The flight from Dubai came after several failed promises to return in recent years. Mr Musharraf announced in early March that he would lead his party, the All Pakistan Muslim League, in the May elections.
Mr Musharraf met briefly with reporters in Dubai before heading to the airport.
He mingled with supporters aboard the plane on the way to Karachi, as some of them chanted slogans for his party, and tweeted "Finally I am coming home. Pakistan First!" as the plane approached Karachi.
There were moments of tension among his supporters when security forces whisked him away in a convoy of about a dozen vehicles, raising concerns he was being detained. It turned out he was simply being shifted to a different terminal, and his supporters had to wait more than two hours before he came out to address them.
The former president plans to spend a few days at a hotel in Karachi, where he and his team will hash out their plan for the upcoming election, said spokeswoman Saima Ali Dada. He will then travel to Islamabad. Meanwhile, his legal team will meet to decide the best way to respond to the charges against him.
"He is hoping for the best," said Ms Dada.
Mr Musharraf was forced out of office in 2008 amid growing discontent over his rule and the threat of impeachment by the country's two most powerful political parties. He has since lived in Dubai and London.
His decision to return was given a boost last week when a Pakistani court granted him pre-emptive bail - essentially preventing his immediate arrest - in three cases in which he is implicated. Besides Bhutto's death, he also faces charges related to the killing of Akbar Bugti, a Baluch nationalist leader, in August 2006 after a standoff with the Pakistani military, and is accused of illegally removing judges including the chief justice of the supreme court.
Mr Musharraf now has 10 days to appear in court. He has dismissed the various charges as baseless.
Mr Musharraf on Saturday received death threats in a video message posted online by Adnan Rasheed, a militant who was among 385 inmates freed when Taliban fighters stormed a Pakistani jail last April, and who has tried before to assassinate the former president.
"The mujahideen of Islam have prepared a death squad to send Pervez Musharraf to hell," Rasheed said in the video. "We warn you to surrender yourself to us.
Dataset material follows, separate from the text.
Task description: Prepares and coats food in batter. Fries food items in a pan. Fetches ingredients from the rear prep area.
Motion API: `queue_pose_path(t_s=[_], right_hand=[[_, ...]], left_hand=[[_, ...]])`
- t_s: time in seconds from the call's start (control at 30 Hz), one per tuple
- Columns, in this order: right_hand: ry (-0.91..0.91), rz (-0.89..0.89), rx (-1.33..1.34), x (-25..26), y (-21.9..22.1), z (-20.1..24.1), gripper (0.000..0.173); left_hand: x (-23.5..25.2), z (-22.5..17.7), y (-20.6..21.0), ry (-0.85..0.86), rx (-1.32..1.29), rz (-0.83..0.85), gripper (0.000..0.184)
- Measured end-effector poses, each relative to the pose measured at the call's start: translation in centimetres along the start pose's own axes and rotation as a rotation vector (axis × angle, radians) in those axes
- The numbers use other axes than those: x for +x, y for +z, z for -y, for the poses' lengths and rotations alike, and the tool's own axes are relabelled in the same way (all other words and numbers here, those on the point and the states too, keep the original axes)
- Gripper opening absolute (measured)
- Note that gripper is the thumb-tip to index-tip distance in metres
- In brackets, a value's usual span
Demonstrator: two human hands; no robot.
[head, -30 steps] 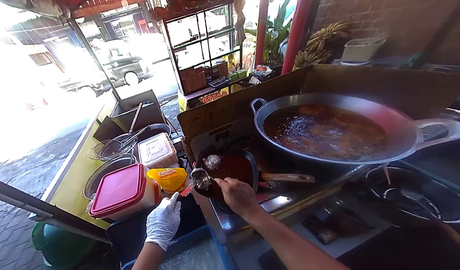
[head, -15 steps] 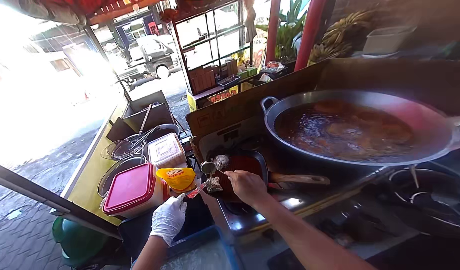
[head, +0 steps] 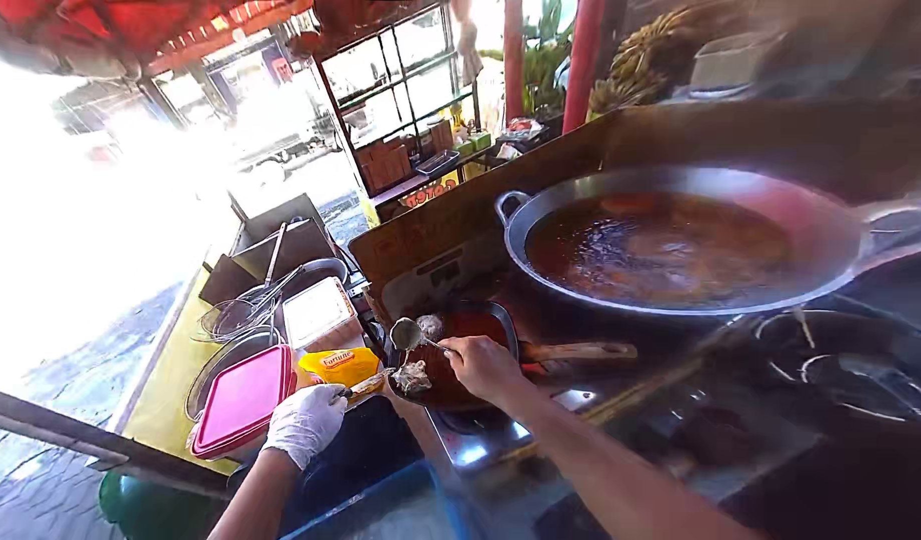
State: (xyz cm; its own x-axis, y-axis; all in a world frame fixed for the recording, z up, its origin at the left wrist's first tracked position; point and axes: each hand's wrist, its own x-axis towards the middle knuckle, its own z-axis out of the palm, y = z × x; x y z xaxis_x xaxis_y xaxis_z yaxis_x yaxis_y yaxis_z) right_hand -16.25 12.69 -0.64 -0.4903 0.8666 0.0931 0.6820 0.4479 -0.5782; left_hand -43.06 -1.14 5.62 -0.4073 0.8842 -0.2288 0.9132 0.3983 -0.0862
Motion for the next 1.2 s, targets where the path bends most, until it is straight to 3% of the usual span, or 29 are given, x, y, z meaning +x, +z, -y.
queue_pose_path(t_s=[0.3, 0.73, 1.2], right_hand=[[-0.033, -0.048, 0.246, 0.3, -1.5, -0.5, 0.030], [-0.011, -0.140, 0.334, -1.2, -2.5, -4.2, 0.028], [0.050, -0.115, 0.342, -3.0, -3.0, -4.7, 0.026]], left_hand=[[2.3, -3.8, -1.8, 0.003, 0.134, 0.090, 0.034], [3.8, -8.3, -6.8, -0.011, 0.228, 0.131, 0.031], [4.9, -14.2, -5.3, 0.071, 0.432, 0.058, 0.030]])
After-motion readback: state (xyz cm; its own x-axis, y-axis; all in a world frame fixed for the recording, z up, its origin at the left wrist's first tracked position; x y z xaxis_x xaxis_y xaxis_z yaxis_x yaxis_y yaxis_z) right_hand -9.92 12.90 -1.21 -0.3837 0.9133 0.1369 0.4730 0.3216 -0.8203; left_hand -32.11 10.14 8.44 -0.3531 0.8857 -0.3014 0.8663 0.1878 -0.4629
Otherwise we will hit you from where you will never reckon."
Mr Musharraf had been expected to address a gathering yesterday near the mausoleum of Pakistan's founding father Mohammed Ali Jinnah in Karachi. But police decided to cancel his permit because of a "very serious threat," said Tahir Naveed, the deputy inspector general of Karachi police. He said Mr Musharraf would be provided with an armoured vehicle to protect him.
Militants tried to kill Mr Musharraf twice in December 2003 in Rawalpindi, where the Pakistani military is headquartered. First they placed a bomb intended to go off when his convoy passed by. When that did not work, suicide attackers tried to ram his motorcade with explosives-laden vehicles. The president was unhurt but 16 others died.